= What the task asks =
The whole of the data, every line, should come back exactly the same.

= The data =
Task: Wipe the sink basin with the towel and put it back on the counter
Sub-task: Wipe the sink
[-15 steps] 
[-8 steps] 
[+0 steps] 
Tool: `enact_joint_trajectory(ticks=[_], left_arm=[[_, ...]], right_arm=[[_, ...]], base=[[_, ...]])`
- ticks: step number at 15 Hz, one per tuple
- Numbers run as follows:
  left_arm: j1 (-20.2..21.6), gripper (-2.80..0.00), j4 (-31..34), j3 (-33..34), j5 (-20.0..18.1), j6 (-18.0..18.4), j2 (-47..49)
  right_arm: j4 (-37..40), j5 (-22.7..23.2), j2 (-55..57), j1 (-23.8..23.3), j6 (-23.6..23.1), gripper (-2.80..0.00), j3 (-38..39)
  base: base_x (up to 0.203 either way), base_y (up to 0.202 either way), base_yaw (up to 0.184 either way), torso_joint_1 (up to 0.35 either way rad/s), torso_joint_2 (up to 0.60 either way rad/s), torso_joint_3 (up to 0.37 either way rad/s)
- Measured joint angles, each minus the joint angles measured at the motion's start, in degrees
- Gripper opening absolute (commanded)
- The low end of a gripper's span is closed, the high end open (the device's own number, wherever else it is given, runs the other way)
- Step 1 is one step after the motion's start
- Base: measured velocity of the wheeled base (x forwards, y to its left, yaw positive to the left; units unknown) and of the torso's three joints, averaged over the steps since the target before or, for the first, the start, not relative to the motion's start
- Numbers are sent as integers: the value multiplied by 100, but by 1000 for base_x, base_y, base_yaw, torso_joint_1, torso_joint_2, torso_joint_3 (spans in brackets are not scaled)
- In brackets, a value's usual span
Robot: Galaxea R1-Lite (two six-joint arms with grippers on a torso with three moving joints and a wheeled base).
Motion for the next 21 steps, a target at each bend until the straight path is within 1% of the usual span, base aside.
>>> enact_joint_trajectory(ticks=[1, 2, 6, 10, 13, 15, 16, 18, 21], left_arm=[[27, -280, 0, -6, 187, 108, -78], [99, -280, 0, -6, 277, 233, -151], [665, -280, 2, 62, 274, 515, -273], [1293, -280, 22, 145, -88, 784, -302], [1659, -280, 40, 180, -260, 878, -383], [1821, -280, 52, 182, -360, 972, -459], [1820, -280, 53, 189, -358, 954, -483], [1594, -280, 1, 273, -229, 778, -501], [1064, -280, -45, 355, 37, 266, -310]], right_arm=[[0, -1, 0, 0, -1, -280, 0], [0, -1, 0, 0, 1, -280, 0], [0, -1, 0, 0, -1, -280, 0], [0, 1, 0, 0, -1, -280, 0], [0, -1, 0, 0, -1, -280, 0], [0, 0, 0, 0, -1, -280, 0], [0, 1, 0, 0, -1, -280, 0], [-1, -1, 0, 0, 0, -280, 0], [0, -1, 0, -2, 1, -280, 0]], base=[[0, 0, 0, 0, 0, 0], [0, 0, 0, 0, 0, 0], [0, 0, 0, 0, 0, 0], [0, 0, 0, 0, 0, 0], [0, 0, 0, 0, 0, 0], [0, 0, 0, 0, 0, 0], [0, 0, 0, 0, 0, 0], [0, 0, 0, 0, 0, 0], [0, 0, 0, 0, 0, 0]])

= Result of this exercise =
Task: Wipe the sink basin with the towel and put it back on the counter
Sub-task: Wipe the sink
[-15 steps] 
[-8 steps] 
[+0 steps] 
Tool: `enact_joint_trajectory(ticks=[_], left_arm=[[_, ...]], right_arm=[[_, ...]], base=[[_, ...]])`
- ticks: step number at 15 Hz, one per tuple
- Numbers run as follows:
  left_arm: j1 (-20.2..21.6), gripper (-2.80..0.00), j4 (-31..34), j3 (-33..34), j5 (-20.0..18.1), j6 (-18.0..18.4), j2 (-47..49)
  right_arm: j4 (-37..40), j5 (-22.7..23.2), j2 (-55..57), j1 (-23.8..23.3), j6 (-23.6..23.1), gripper (-2.80..0.00), j3 (-38..39)
  base: base_x (up to 0.203 either way), base_y (up to 0.202 either way), base_yaw (up to 0.184 either way), torso_joint_1 (up to 0.35 either way rad/s), torso_joint_2 (up to 0.60 either way rad/s), torso_joint_3 (up to 0.37 either way rad/s)
- Measured joint angles, each minus the joint angles measured at the motion's start, in degrees
- Gripper opening absolute (commanded)
- The low end of a gripper's span is closed, the high end open (the device's own number, wherever else it is given, runs the other way)
- Step 1 is one step after the motion's start
- Base: measured velocity of the wheeled base (x forwards, y to its left, yaw positive to the left; units unknown) and of the torso's three joints, averaged over the steps since the target before or, for the first, the start, not relative to the motion's start
- Numbers are sent as integers: the value multiplied by 100, but by 1000 for base_x, base_y, base_yaw, torso_joint_1, torso_joint_2, torso_joint_3 (spans in brackets are not scaled)
- In brackets, a value's usual span
Robot: Galaxea R1-Lite (two six-joint arms with grippers on a torso with three moving joints and a wheeled base).
Motion for the next 21 steps, a target at each bend until the straight path is within 1% of the usual span, base aside.
>>> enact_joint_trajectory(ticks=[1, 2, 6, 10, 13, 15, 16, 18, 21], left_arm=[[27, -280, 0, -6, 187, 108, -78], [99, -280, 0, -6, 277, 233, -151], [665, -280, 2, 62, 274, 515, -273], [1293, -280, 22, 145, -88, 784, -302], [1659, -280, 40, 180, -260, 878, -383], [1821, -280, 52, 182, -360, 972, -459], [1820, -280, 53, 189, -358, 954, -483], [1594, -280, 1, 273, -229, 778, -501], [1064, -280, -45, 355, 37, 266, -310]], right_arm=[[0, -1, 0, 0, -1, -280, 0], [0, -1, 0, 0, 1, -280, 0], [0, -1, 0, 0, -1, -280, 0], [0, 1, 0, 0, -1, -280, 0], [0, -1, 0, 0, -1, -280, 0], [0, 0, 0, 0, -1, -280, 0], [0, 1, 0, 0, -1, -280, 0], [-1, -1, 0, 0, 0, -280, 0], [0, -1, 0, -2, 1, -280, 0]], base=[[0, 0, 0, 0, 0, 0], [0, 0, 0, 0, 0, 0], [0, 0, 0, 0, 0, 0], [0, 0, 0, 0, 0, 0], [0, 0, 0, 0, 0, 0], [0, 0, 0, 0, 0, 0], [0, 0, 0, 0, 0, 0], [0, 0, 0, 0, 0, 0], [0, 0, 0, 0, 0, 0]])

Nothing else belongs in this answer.